Fri Apr 10 14:04:34 UTC 2015

On 03/30/2015 11:37 PM, zhang bo wrote:
> On 2015/3/31 4:36, Eric Blake wrote:
>
>> On 03/30/2015 06:08 AM, Michal Privoznik wrote:
>>> On 30.03.2015 11:28, zhang bo wrote:
>>>> On 2015/3/28 18:06, Rui Chen wrote:
>>>>
>>>>> <snip/>
>>>>   The API virDomainShutdown's description is out of date, it's not correct.
>>>>   In fact, virDomainShutdown would block or not, depending on its mode. If it's in mode *agent*, then it would be blocked until qemu founds that the guest actually got down.
>>>> Otherwise, if it's in mode *acpi*, then it would return immediately.
>>>>   Thus, maybe further more work need to be done in Openstack.
>>>>
>>>>   What's your opinions, Michal and Daniel (from libvirt.org), and Chris (from openstack.org) :)
>>>>
>>>
>>> Yep, the documentation could be better in that respect. I've proposed a
>>> patch on the libvirt upstream list:
>>>
>>> https://www.redhat.com/archives/libvir-list/2015-March/msg01533.html
>> I don't think a doc patch is right.  If you don't pass any flags, then
>> it is up to the hypervisor which method it will attempt (agent or ACPI).
>>  Yes, explicitly requesting an agent as the only method to attempt might
>> be justifiable as a reason to block, but the overall API contract is to
>> NOT block indefinitely.  I think that rather than a doc patch, we need
>> to fix the underlying bug, and guarantee that we return after a finite
>> time even when the agent is involved.
>>
> So, may we get to a final decision? :) Shall we timeout in virDomainShutdown() or leave it to openstack?
> The 2 solutions I can see are:
> 1) timeout in virDomainShutdown() and virDomainReboot(). in libvirt.
> 2) spawn a new thread to monitor the guest's status, if it's not shutoff after dom.shutdown() for a while,
>    call dom.destroy() to force shut it down.  in openstack.

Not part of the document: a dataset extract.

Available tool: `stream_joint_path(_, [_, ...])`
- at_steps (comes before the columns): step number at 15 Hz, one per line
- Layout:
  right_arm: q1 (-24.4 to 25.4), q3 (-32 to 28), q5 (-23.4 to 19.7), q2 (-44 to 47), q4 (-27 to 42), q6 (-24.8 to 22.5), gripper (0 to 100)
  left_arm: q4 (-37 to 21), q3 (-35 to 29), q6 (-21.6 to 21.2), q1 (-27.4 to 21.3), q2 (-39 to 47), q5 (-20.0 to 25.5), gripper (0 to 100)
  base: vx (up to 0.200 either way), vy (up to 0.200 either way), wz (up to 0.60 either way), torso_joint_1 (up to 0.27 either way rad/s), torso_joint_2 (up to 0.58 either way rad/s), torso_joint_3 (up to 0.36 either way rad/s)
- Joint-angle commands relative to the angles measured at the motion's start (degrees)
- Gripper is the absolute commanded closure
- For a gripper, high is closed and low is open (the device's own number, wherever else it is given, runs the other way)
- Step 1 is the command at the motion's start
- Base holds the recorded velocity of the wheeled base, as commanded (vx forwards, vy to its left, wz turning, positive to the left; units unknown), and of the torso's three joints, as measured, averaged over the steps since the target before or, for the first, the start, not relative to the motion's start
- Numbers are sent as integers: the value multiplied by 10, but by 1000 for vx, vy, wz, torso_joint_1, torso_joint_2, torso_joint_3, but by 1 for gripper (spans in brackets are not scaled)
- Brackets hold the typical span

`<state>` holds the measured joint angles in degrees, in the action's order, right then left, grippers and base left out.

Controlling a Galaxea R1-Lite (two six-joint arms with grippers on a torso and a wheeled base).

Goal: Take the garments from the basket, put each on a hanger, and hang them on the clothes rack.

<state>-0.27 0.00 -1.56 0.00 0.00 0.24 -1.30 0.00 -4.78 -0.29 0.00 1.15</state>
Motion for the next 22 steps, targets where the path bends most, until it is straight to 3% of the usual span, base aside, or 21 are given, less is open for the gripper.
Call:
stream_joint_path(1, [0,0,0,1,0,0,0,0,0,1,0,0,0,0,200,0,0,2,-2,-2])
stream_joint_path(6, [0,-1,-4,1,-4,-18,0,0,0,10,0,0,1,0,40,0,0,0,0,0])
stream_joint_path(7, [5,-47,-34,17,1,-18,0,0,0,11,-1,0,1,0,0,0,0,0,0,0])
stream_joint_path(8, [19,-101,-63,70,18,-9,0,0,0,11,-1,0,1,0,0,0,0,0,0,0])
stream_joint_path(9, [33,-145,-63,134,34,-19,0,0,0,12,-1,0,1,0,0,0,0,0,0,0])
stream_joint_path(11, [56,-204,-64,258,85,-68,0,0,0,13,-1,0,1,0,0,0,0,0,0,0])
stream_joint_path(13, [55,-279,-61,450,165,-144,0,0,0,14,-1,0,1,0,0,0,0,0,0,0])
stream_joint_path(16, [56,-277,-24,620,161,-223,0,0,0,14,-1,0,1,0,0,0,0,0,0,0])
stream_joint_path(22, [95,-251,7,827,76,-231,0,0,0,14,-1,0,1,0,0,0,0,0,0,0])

And to complicate things a bit further, when you call dom.destroy() you
should probably first call it with the VIR_DOMAIN_DESTROY_GRACEFUL flag
(which will send SIGTERM to qemu, but never SIGKILL), so that qemu can
get a chance to flush the disk image files to disk, then if that fails,
call dom.destroy() again without that flag (which sends SIGTERM to qemu,
and if that fails after awhile it will send SIGKILL)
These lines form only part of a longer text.